What you should do: When you return the data, keep every word exact and include none of the images.
===============
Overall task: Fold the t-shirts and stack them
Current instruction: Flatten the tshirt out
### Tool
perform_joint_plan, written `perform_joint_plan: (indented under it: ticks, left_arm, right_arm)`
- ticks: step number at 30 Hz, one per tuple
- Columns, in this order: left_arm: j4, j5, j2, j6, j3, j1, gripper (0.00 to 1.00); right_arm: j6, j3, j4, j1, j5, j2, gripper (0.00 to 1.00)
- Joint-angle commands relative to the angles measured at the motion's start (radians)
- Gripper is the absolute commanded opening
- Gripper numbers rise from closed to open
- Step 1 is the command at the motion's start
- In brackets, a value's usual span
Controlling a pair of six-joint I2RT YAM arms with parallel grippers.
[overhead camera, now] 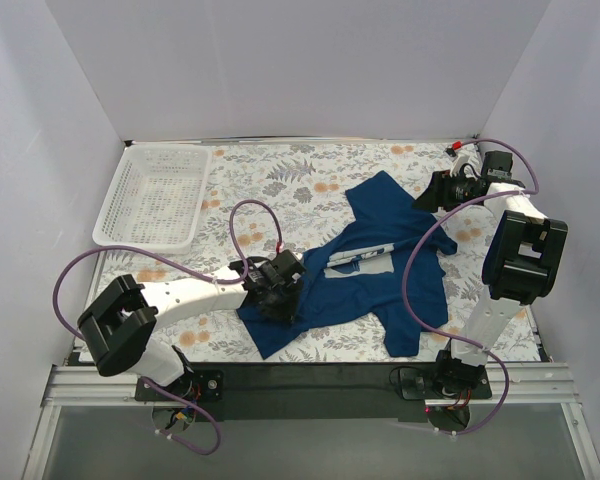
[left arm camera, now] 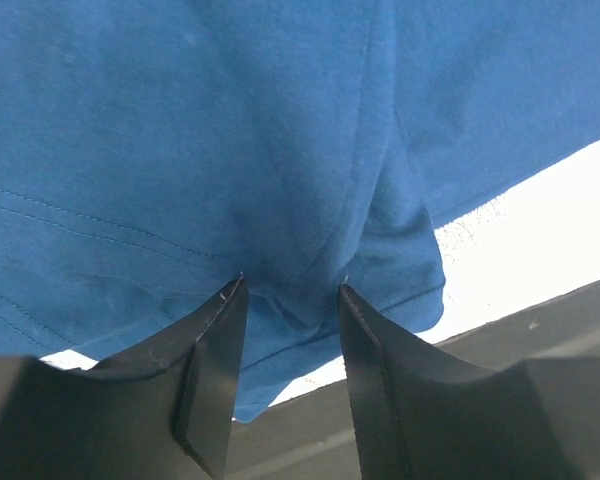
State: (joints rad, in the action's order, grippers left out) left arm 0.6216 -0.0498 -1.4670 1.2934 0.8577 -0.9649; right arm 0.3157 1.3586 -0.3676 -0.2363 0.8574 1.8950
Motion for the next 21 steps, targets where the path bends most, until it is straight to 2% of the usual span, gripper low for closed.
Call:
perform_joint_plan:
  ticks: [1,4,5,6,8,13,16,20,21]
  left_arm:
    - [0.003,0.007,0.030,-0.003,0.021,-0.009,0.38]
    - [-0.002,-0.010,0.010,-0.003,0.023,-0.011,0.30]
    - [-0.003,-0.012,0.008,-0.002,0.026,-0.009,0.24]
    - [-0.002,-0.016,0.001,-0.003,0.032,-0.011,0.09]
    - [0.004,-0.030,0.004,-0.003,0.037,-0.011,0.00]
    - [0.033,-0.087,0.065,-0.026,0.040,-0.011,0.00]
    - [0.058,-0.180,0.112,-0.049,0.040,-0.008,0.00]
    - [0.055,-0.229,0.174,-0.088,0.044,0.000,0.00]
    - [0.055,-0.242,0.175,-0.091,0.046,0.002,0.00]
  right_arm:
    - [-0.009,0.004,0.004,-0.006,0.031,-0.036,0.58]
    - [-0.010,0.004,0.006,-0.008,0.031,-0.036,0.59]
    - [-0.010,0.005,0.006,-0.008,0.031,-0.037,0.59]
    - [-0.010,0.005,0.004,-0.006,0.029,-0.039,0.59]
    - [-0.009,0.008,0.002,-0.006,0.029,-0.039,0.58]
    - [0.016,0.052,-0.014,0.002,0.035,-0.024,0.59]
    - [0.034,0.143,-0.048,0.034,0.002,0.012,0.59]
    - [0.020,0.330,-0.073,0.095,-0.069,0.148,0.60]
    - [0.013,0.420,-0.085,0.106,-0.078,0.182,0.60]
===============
Output below:
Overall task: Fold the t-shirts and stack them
Current instruction: Flatten the tshirt out
### Tool
perform_joint_plan, written `perform_joint_plan: (indented under it: ticks, left_arm, right_arm)`
- ticks: step number at 30 Hz, one per tuple
- Columns, in this order: left_arm: j4, j5, j2, j6, j3, j1, gripper (0.00 to 1.00); right_arm: j6, j3, j4, j1, j5, j2, gripper (0.00 to 1.00)
- Joint-angle commands relative to the angles measured at the motion's start (radians)
- Gripper is the absolute commanded opening
- Gripper numbers rise from closed to open
- Step 1 is the command at the motion's start
- In brackets, a value's usual span
Controlling a pair of six-joint I2RT YAM arms with parallel grippers.
[overhead camera, now] 
[left arm camera, now] 
State: (joints rad, in the action's order, grippers left out) left arm 0.6216 -0.0498 -1.4670 1.2934 0.8577 -0.9649; right arm 0.3157 1.3586 -0.3676 -0.2363 0.8574 1.8950
Motion for the next 21 steps, targets where the path bends most, until it is straight to 2% of the usual span, gripper low for closed.
Call:
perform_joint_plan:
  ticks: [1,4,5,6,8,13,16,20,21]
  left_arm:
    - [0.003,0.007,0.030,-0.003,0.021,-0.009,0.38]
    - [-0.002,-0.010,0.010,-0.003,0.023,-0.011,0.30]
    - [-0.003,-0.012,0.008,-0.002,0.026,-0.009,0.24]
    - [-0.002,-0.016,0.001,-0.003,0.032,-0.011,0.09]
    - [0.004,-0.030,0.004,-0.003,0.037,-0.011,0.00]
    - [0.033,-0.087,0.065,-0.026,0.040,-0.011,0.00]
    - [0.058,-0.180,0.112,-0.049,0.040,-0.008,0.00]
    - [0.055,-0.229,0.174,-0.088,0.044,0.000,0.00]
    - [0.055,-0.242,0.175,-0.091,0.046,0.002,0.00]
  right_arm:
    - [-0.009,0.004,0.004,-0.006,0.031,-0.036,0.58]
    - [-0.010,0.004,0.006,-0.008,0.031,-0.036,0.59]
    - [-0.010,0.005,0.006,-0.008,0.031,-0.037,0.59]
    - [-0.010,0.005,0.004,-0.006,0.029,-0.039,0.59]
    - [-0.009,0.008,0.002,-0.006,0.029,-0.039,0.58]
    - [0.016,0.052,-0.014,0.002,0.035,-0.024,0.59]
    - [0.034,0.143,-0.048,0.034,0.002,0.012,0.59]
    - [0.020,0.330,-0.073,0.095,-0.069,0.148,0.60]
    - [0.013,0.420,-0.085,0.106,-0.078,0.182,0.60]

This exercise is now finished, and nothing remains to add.